The park (182 acres) is mostly a wood, unlike Highgate, Churchyard Bottom, Wimbledon, or any other wood open to the public near London. It has green spaces and a great deal of water (the lakes and the Roding, which runs through it), and is very charming in its openness, its perfect wildness, and the variety of sylvan scenery contained in it. As might be supposed, this park is peculiarly rich in wild bird life, and among the breeding species may be mentioned mallard and teal, ringdove and turtle-dove, woodpecker, jay, hawfinch, and nightingale. But the chief attraction is the very large rookery and heronry contained on one of the two large wooded islands. It has sometimes happened when rooks and herons have built on the same trees, or in the same wood, that they have fallen out, and the herons have gone away in disgust to settle elsewhere. At Wanstead no disastrous war has yet taken place, although much quarrelling goes on. The heronry is probably very old, as in 1834 it was described as ‘long established and very populous.’ The birds subsequently abandoned their old quarters on Heron Island and established their heronry on Lincoln Island, and in recent years they appear to have increased, the nests in 1896 numbering fifty or fifty-one, and in 1897 forty-nine.

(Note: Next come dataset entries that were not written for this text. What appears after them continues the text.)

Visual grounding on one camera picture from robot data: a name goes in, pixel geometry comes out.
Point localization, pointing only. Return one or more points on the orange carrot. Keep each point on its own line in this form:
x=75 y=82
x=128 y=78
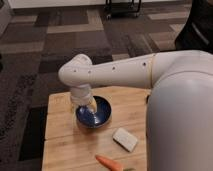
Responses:
x=111 y=164

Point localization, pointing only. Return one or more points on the dark blue bowl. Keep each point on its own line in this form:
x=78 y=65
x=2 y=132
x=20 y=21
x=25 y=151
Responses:
x=94 y=118

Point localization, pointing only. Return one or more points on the translucent yellowish gripper finger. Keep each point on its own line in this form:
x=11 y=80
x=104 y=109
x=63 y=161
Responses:
x=92 y=105
x=74 y=119

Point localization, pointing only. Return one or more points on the black office chair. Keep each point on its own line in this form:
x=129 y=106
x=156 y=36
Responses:
x=197 y=33

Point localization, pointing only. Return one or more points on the white sponge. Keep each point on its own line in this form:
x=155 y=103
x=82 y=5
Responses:
x=127 y=140

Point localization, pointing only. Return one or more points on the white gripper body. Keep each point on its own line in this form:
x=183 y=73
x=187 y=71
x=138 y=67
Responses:
x=81 y=95

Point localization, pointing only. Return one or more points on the black wheeled cart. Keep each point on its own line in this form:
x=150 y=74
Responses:
x=116 y=9

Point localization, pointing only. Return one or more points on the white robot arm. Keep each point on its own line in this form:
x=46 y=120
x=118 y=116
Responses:
x=179 y=119

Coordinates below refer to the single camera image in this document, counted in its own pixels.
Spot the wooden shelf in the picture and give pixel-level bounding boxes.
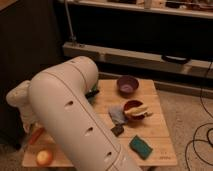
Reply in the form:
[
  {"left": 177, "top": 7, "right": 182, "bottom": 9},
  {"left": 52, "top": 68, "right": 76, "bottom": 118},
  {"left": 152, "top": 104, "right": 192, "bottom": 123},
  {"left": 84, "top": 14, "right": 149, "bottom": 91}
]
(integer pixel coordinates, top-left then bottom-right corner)
[{"left": 57, "top": 0, "right": 213, "bottom": 19}]

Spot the metal pole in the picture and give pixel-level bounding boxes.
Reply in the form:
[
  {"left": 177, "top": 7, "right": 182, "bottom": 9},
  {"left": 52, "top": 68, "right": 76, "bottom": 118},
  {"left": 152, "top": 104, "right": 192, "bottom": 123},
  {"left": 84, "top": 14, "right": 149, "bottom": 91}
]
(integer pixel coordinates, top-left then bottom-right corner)
[{"left": 64, "top": 0, "right": 77, "bottom": 45}]

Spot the blue grey cloth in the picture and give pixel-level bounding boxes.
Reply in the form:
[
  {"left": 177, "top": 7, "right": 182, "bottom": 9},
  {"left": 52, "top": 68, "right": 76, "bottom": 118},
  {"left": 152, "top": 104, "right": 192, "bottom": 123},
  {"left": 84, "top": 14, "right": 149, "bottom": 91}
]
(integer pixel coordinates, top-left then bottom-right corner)
[{"left": 108, "top": 106, "right": 127, "bottom": 125}]

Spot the black handle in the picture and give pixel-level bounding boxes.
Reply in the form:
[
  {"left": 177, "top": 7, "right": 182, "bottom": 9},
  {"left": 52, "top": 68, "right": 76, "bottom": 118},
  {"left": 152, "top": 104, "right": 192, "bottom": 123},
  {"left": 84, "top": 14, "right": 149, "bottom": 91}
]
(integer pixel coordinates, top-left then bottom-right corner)
[{"left": 161, "top": 55, "right": 191, "bottom": 65}]

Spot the black cable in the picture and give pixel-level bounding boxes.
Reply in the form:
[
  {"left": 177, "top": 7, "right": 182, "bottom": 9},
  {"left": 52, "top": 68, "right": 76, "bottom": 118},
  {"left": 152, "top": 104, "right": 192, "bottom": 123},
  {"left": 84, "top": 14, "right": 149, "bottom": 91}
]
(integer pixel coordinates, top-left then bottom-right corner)
[{"left": 184, "top": 59, "right": 213, "bottom": 171}]

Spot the yellow banana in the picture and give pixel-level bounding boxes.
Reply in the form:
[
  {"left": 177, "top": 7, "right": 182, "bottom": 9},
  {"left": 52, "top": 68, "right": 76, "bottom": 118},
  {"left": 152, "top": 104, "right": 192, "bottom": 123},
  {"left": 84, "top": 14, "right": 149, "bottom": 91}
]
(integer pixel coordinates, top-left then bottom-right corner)
[{"left": 124, "top": 105, "right": 151, "bottom": 117}]

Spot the black handled brush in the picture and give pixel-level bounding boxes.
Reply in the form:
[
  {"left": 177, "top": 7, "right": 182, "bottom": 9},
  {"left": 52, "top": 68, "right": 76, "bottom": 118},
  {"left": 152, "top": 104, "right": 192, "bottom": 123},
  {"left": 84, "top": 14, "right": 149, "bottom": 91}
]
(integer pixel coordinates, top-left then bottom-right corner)
[{"left": 85, "top": 89, "right": 100, "bottom": 99}]

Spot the yellow apple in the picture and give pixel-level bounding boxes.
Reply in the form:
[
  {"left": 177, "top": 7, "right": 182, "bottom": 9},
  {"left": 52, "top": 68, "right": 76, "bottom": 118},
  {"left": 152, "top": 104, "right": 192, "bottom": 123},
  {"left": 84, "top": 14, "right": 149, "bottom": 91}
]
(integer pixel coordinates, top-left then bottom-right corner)
[{"left": 36, "top": 150, "right": 53, "bottom": 166}]

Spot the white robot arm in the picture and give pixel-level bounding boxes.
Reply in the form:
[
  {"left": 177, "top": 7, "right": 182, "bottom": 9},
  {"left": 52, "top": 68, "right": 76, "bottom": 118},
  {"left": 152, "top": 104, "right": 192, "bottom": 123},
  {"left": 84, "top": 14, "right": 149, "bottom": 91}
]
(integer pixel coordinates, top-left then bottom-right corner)
[{"left": 6, "top": 56, "right": 141, "bottom": 171}]

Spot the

In conclusion, I wish to suggest that it would be well to make Wanstead Park as far as possible a sanctuary for all wild creatures. A perfect sanctuary it could not very well be made—there are certain creatures which must be kept down by killing. The lake, for instance, is infested by pike—our crocodile, and Nature’s chief executioner in these realms. I doubt if the wild duck, teal, little grebe, and moorhen succeed in rearing many young in this most dangerous water. Again, too many jays in this limited space would probably make it very uncomfortable for the other birds. Finally, the place swarms with rats, and as there are no owls, stoats, and weasels to keep them down, man must kill or try to kill them, badly helped by that most miserable of all his servants, the ferret.
But allowing that a perfect sanctuary is not possible, it would be better to do away with the autumn and winter shooting. It is as great a delight to see wild duck, snipe, ringdoves in numbers, and stray waders and water-fowl as any other feathered creatures; and it is probable that if guns were not fired here, or not fired too often, this well-sheltered piece of wood and water would become the resort in winter of many persecuted wild birds, and that they would here lose the excessive wariness which makes it in most cases so difficult to observe them.